Der andere hatte plötzlich einen Schädelbrecher in der Hand. Er ließ den verstümmelten Leichnam los und lief zu dem Auslegerboot hinüber, das sie an der Achterdeckreling angebunden hatten.
Hasard warf einen Blick zurück zum Strand, aber dort rührte sich immer noch nichts.
„An die Riemen, Männer“, sagte er heiser. „Wir müssen die beiden lebendig fangen. Vielleicht können wir sie als Geiseln benutzen und einen Kampf mit den Kannibalen vermeiden.“
Die Männer legten ihre Waffen wieder hin und griffen nach den Riemen.
Hasard behielt den Eingeborenen im Auge, der zum Boot hinüberturnte. Er hatte geglaubt, daß der Kannibale die Absicht hatte, mit dem Auslegerboot zu fliehen, doch als er es erreichte, bückte er sich und hielt plötzlich einen Bogen und einen Pfeil in den Händen.

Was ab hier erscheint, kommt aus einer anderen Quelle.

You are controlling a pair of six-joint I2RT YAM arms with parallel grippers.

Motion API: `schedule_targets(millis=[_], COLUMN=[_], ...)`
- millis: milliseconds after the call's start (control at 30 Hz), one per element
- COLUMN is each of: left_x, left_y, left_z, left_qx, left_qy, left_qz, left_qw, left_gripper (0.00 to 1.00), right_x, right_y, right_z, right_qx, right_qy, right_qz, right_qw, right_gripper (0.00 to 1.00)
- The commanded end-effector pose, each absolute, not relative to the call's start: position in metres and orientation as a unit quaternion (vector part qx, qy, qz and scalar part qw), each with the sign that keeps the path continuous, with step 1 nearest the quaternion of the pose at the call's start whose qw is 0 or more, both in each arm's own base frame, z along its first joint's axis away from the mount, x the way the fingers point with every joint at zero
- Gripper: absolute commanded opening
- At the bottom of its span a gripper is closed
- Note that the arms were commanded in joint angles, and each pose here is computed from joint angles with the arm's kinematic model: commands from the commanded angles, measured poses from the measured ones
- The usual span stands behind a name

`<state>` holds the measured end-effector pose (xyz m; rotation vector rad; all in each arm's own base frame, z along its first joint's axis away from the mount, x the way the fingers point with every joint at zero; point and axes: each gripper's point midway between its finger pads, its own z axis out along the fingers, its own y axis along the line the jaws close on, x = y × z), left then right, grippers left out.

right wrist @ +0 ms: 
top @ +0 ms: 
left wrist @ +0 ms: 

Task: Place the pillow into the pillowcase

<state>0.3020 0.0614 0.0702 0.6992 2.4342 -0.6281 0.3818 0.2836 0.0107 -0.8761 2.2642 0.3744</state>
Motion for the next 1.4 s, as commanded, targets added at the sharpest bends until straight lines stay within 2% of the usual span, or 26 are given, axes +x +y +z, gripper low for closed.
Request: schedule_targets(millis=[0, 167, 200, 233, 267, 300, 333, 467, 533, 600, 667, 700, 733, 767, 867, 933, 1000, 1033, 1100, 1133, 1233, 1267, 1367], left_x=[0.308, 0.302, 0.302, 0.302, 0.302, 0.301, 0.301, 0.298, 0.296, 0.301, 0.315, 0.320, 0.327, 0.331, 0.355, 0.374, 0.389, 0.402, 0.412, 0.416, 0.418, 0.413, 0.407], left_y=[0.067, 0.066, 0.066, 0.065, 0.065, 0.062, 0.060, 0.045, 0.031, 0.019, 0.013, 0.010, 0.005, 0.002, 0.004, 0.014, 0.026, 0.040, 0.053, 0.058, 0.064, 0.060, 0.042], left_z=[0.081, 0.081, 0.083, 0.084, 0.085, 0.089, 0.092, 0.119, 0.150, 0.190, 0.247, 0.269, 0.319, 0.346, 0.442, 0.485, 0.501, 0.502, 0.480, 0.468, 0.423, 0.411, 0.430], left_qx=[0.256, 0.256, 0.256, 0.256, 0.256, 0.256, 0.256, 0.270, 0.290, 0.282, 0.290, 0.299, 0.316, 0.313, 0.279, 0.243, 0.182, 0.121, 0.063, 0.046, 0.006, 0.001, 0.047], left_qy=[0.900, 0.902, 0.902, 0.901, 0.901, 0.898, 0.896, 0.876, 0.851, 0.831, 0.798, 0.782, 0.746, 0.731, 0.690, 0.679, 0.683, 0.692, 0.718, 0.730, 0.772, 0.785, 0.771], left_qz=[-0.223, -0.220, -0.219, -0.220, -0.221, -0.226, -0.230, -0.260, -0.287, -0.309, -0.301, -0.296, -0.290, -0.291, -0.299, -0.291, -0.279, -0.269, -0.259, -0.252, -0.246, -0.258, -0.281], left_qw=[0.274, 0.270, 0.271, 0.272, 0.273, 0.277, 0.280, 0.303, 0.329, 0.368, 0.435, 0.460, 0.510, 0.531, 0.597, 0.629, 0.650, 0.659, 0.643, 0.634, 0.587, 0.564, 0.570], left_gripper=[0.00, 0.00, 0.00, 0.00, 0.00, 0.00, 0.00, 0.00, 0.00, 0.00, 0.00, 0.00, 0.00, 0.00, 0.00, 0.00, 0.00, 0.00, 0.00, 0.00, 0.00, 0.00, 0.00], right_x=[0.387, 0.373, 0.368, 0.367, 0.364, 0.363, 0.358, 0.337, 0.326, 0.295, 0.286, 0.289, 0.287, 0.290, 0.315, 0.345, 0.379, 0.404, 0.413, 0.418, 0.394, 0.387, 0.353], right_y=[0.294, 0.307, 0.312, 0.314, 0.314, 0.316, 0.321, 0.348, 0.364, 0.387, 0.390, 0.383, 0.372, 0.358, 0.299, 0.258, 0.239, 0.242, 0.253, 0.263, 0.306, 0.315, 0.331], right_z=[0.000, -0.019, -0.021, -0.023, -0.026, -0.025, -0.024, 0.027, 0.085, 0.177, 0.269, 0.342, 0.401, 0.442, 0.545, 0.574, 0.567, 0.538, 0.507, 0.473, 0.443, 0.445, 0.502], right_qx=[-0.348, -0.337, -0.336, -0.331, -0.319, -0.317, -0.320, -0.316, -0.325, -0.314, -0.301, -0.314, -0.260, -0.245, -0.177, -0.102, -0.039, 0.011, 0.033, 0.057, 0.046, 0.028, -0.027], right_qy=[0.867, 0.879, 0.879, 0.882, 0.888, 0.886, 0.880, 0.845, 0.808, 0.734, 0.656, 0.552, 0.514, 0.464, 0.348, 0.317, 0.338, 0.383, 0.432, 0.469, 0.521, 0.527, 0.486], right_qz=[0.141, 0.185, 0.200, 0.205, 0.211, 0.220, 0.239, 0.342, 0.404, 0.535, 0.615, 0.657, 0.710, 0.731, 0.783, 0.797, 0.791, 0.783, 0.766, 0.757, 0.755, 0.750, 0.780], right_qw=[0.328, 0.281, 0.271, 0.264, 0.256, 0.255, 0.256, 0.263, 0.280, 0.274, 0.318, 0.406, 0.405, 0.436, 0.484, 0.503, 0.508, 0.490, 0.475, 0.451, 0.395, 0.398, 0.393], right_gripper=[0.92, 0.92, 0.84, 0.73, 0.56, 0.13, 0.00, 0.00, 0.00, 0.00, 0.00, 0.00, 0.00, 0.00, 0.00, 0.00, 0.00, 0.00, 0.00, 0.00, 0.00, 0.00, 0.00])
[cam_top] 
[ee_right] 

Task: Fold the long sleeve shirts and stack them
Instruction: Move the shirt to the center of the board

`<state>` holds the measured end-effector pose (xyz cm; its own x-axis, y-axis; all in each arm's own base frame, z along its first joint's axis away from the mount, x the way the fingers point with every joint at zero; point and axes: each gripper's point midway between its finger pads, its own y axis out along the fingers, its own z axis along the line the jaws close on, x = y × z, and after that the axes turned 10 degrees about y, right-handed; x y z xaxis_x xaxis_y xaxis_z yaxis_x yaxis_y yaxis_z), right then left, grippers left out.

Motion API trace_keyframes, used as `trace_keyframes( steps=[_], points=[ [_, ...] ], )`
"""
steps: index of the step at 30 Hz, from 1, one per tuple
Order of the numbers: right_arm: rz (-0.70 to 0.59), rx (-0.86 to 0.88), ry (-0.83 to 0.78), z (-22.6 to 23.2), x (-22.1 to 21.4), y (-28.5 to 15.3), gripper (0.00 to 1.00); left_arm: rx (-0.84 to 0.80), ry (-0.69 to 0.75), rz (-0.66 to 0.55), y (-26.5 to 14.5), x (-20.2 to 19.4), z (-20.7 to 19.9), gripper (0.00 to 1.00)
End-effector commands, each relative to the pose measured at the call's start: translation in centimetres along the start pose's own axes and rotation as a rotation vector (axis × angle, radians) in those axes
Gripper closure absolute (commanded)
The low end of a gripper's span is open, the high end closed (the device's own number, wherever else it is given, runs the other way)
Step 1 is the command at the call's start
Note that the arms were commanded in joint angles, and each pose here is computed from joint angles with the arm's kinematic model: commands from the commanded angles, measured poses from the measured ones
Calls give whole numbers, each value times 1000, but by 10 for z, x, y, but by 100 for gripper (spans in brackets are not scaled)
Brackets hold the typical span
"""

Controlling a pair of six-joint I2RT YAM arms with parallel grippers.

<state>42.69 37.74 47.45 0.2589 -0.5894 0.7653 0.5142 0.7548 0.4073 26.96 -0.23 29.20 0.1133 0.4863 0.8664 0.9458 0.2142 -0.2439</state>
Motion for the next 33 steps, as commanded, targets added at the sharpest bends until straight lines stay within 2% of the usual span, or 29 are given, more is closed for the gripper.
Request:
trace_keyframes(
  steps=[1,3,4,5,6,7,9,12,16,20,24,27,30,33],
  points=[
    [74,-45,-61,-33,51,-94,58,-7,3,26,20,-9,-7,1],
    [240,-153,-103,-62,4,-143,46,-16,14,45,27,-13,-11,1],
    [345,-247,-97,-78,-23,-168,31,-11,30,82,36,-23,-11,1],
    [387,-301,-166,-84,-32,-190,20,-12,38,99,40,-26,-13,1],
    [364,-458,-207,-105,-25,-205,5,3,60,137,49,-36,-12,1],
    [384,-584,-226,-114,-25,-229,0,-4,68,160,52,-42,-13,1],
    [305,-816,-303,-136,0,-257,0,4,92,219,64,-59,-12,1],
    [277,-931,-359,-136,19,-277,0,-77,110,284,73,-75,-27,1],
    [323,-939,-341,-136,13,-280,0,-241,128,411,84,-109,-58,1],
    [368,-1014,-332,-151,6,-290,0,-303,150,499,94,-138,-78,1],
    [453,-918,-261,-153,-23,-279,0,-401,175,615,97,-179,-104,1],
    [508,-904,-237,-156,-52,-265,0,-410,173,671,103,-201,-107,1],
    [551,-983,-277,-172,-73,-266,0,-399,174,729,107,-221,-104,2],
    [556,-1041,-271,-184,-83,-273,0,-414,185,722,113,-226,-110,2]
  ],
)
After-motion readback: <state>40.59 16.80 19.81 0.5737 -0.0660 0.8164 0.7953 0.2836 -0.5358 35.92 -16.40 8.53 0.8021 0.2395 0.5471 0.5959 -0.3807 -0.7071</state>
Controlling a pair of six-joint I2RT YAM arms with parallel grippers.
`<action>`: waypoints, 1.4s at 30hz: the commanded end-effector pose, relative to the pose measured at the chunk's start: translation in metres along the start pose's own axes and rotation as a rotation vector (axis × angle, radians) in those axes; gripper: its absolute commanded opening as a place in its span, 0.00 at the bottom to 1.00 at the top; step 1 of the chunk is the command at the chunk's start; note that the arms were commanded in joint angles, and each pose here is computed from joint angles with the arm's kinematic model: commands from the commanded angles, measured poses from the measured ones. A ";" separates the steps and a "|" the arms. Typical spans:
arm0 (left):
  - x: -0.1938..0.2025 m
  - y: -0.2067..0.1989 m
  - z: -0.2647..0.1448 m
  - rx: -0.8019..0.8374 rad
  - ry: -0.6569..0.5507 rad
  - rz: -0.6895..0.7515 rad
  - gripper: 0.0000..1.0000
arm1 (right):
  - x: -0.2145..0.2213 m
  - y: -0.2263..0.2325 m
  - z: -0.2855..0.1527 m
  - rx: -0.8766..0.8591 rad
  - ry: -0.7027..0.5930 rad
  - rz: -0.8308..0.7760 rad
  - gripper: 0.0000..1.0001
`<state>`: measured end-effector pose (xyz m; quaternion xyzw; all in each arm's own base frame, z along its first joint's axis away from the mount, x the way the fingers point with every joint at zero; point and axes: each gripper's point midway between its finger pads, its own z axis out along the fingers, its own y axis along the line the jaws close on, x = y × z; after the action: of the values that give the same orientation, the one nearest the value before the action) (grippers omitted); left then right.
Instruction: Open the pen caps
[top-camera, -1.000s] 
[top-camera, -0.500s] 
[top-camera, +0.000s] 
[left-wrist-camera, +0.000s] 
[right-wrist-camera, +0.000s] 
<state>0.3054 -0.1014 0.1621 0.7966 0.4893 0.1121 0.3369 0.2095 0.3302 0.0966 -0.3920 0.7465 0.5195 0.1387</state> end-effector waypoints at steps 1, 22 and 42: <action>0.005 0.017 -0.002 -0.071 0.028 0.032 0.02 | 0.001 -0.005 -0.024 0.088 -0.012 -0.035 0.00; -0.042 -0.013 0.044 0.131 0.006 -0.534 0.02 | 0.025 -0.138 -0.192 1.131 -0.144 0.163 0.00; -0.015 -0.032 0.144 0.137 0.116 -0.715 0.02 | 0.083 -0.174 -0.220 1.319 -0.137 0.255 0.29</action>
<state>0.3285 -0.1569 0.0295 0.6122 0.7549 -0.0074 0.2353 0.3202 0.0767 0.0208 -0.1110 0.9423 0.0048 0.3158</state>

Inzwischen hatte auch der zweite Kannibale das Auslegerboot erreicht. Er hatte den Kopf seines Opfers mitgenommen und warf ihn nun in den schmalen Rumpf des Bootes. Auch er bückte sich.
Hasard konnte nicht länger warten. Der erste Eingeborene hatte bereits den Pfeil auf die Bogensehne gelegt und zielte auf die Rücken der Männer, die das Boot mit kräftigen Schlägen dichter an das Wrack heranbrachten.
Die Pistole in Hasards Hand krachte. Eine Pulverdampfwolke nahm ihm die Sicht, aber er wußte, daß er getroffen hatte. Er beugte sich sofort vor und griff nach einer anderen Pistole.
Er hörte ein seltsames Pfeifen, dann klatschte etwas hinter ihm ins Wasser. Der andere Kannibale war schneller gewesen, als Hasard vermutet hatte.
Hasard zielte ruhig. Er wußte, daß es ihnen von großem Nutzen sein konnte, wenn sie wenigstens einen Eingeborenen als Geisel hatten, aber er wollte das Risiko nicht eingehen, daß einer seiner Männer von einem Pfeil getroffen wurde.